明日の予定
家に帰って、ご飯を食べて、例の鈴蘭を机に飾ったところで桃香ちゃんから連絡がきた。
『明日は10時に駅集合ね!!
お弁当持ってきてね〜
あと青学(島村くん)に差し入れするからワリカンでスポーツドリンク買おうよっ!』
明日……? あぁ、大会の応援行くんだっけ
今日はいろんなことがあってすっかり忘れていたけど、そういえばそんな話だったと思い出す。しかし青学って時点で色々あれだ。何かを感じる。まあ、行かないわけにもいかないし、と私は了解の旨を返事した。
『連絡ありがとうー!
了解だよ! スポドリはどうすればいい?』
すると送って1分もしないうちに返事がきた。
早い。多分あの子は携帯を握りしめているに違いない。
『美里が買ってきて〜!
後でお金払うからっ!
2Lのやつ6本くらいで大丈夫だと思うからー!!!』
2Lを6本って……え、重くないですか?
どこまでもゴーイングマイウェイな桃香ちゃんはこっちの世界でも変わらないとみた。大丈夫かどうか多少の不安はあるものの、多分いけるだろう。

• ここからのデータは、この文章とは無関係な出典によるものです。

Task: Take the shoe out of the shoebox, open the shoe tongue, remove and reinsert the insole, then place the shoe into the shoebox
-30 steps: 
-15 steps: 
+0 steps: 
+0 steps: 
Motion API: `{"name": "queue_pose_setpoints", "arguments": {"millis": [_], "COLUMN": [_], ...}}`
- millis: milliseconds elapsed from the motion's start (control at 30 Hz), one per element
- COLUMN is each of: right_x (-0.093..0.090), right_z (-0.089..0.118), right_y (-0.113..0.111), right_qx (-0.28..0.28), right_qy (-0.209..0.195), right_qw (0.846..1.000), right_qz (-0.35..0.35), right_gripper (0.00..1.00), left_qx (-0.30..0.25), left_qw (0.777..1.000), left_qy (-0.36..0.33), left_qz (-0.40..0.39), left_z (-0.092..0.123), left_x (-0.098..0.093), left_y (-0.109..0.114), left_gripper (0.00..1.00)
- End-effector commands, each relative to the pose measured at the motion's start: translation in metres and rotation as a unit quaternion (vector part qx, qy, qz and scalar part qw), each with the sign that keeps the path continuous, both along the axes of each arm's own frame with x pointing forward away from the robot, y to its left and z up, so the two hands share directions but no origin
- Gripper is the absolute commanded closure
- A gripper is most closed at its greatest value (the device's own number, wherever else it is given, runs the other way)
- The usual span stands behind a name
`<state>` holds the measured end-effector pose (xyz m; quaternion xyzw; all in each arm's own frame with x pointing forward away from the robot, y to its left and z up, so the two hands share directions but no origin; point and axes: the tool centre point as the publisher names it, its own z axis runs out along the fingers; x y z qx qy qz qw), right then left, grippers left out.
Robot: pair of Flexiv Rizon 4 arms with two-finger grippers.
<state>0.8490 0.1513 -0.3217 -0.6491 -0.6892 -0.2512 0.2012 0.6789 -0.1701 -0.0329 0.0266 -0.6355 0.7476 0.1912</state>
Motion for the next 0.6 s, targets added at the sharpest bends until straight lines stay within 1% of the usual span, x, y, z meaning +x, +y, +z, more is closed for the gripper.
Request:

自分の腕力(もう一人のわたしが培った腕力)を信じることにした。
『分かった、じゃあ買っておくね』
送信っと……おぉ、またきた。
『ありがとぉー! じゃぁまた明日ね!』
また明日、ね。
送り返してベッドに横たわる。明日も大変な1日に……なんてならないことを願う。頼むから平凡な一日でありますようにと考えながら、白い紙を取り出して、柳生さんに連絡した。
『今日はありがとうございました。
登録よろしくお願いいたします。』
返事は2分ほどしてからきた。
『メールありがとうございました。
私も素敵な時間を送ることが出来ました。
また何処かで、お逢いしましょう。』
紳士だ……なんか微妙に強引な気がするけど紳士だ……。
ベッドに携帯を置いて就寝モードに入り、目を瞑る。こっちの世界は目まぐるしく回って、私を退屈させない。
そのぶんちょっと疲れるけどね……。
でも、素敵。
なんて考えてるうちにアッサリ眠っていた。